Another type of journal that I do has only a 20 year history with me. These are my Spiritual Journals. After going through a Bad Patch in 1989, I knew that I needed a discipline of meeting with my Saviour/Redeemer/Helper/Comforter but I had no idea how this was accomplished. I heard others more advanced in their faith refer to their 'Quiet Time' but I had no idea what that was and was too embarrassed/prideful to ask them to explain. So, in 1989, while my precious neighbor watched my kids, I got alone in my living room, feeling like a nut, talking out loud to God, asking for direction, help and a plan.
This is what He gave me. (You really doubt that He spoke to me? Apparently, you are unaware at how unglued I was at the time and how positively sensible this simple plan was and that I was incapable of putting two rational thoughts together at the time yet here was an extraordinary plan for meeting with the one who had The Plan For My Life.)
He gave me a systematic plan for reading through the Bible, expressing my thoughts, concerns, noting verses that spoke to me, verses that I didn't understand and convenience of convenience, a To Do list as well. As a busy mama of four children, this just Made Sense.

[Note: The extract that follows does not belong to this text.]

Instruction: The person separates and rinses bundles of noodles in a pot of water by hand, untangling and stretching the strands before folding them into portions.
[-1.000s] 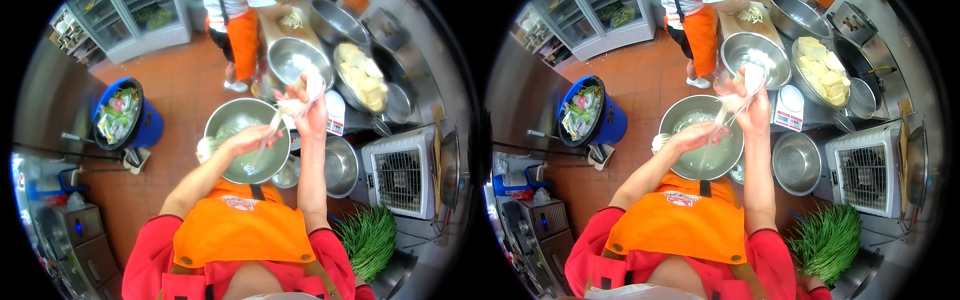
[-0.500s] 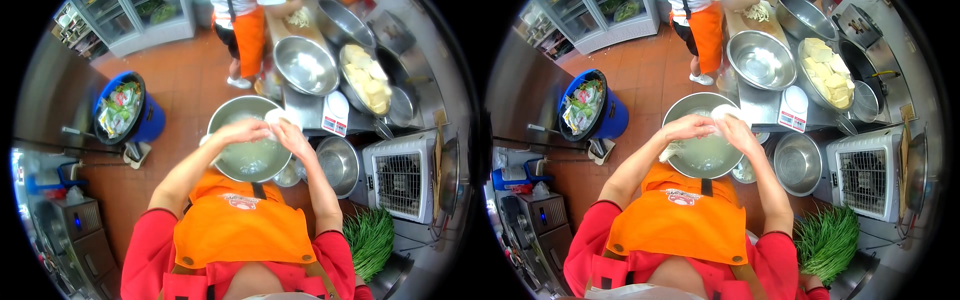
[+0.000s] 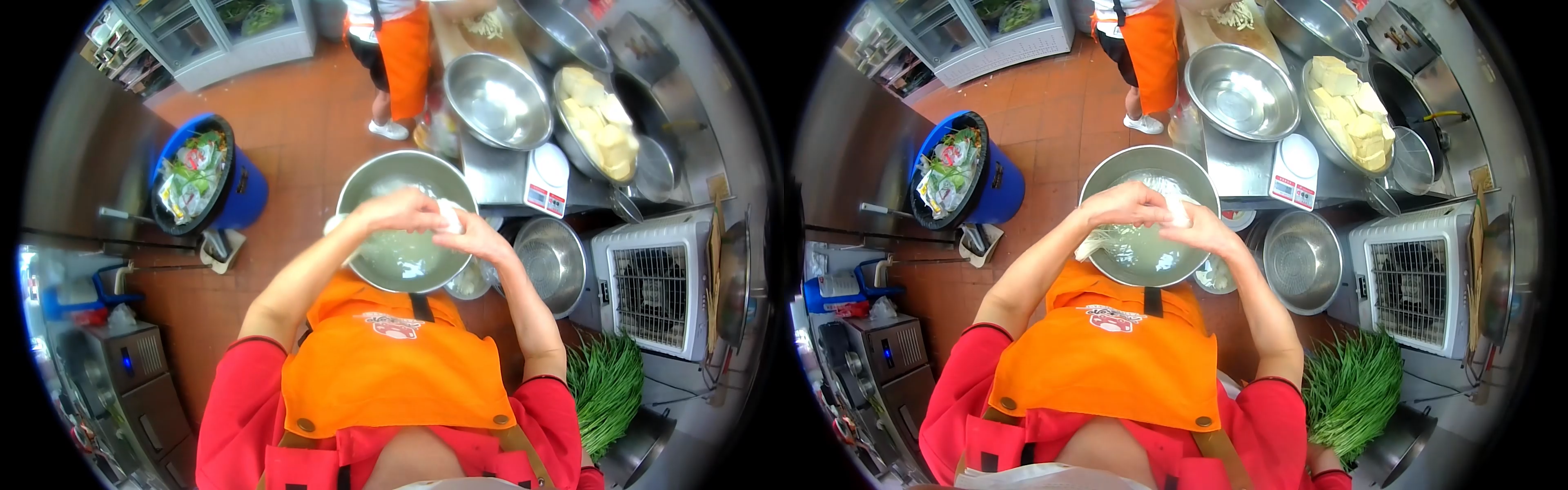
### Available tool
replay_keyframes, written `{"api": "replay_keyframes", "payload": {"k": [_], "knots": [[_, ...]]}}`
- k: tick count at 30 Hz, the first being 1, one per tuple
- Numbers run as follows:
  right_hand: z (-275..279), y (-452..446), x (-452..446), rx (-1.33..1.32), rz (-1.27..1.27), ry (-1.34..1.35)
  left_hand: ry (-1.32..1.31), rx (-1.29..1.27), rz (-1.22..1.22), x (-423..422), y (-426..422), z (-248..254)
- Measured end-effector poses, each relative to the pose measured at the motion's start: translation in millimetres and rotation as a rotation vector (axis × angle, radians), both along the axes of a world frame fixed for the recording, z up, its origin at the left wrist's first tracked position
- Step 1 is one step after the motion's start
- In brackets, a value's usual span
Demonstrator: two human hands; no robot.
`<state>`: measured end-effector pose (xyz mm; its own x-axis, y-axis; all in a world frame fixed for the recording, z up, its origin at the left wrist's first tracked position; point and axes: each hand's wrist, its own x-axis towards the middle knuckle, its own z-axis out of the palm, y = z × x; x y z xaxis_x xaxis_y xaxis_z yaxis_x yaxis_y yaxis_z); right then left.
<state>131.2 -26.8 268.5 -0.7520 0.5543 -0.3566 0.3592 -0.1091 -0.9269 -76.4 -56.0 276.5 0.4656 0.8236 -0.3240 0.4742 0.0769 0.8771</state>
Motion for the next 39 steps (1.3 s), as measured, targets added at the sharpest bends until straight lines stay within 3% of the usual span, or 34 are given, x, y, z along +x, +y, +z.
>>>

I was used to getting up with Hubby with his early morning schedule, so I just began that next morning after he went to work. I was already up and thinking, the kids were still sleeping and all was silent; chores were not even yelling yet.... I opened my notebook and placed the date and day of the week at the top. I read a chapter of Proverbs (a must for young mamas!) correlating to the day of the month, and listed that under the date. If a particular verse stood out that I might want to memorize (!) or tattoo on my being, I noted it there. I read one Psalm, mostly picked randomly, for there is many, and noted it next. Again, highlighting good verses for the day. Then I began in Genesis in the Old Testament, one chapter, and Matthew in the New. One chapter, reading like a novel, not like a heavy duty study. I would note words that perplexed me or statements that I didn't get in context. I would ask Hubby about it later or ask friends that I met that day, about it. It sometime spurred interesting conversations....If by chance, a child would awaken, he/she knew it was Quiet Time,called that for a reason. Youngest Son was one that joined me the most often. Being quite the busy boy, he knew that he had to sit still next to me with a book and wait till I completed my time with God. Oddly, he understood and acquiesced. He would sit with his books in his lap and watch me, asking me frequently, Mama, you still talking to God? I have cherished scribbles in my bible from his little hand. He would watch me underline and note in mine so I could hardly scold when he was copying what I was doing. I think he enjoyed this alone time with mama, sitting quietly, waiting for God to appear.....(If he would have been more knowledgeable of God's changing power, he would have known that, indeed, He did show up; visiting my Redeemer before I started my day, made for a much, much better mama, calmer, more patient and more loving. Without? Yikes.)
After reading, I would write out a prayer culled from the Ancient Words in the text. Sometimes very thankful and praise filled. Other times,I would rant and curse, a la David in the cave. Sometimes I asked questions but always I would acknowledge Him as my Lord. Following that, came my prayer requests that were prompted into my mind; details of needed intercession written down in phrases preceded with short lines or asterisks. It is these prayer requests, written so long ago, that are so special today. Seeing answers in all their different forms many years later, that stands strong for the sovereignty of God in my life.
When the inevitable interruption of day to day thought collided into my conscious, I would quickly write it down in the upper margin, reminding me to check the smoke alarm battery, pick up dry cleaning or thaw meat for supper. It was wonderful to unload my brain for later attention. And is God's plan, when I put Him first, He would prompt me to the minutiae of the daily. Oft times, He would prompt me to write: Invite Smiths for supper; Pray for Mary; rough day for her; Write thinking of you note to Jean. Always endearing, encouraging, helpful and not from me. From Him. I was 'too busy' to come up with this sweet things. I was too enveloped in my own things to look outside as often as He directed me. So these things got written down in the upper margin for later attention.
And that is it. Taking perhaps a half hour. Sometimes more; sometimes less. Never actually timed it. Never got legalistic or automatic about it. It was just something I did, Had to do, to get through this life. His comfort and direction and instruction. Ever put together a complex machine together without the manual? That's how I felt before I started this practice.
I encourage you to ask how your Quiet Time should look like. Ask Him. He has a plan for you and He wanted me to share mine with you.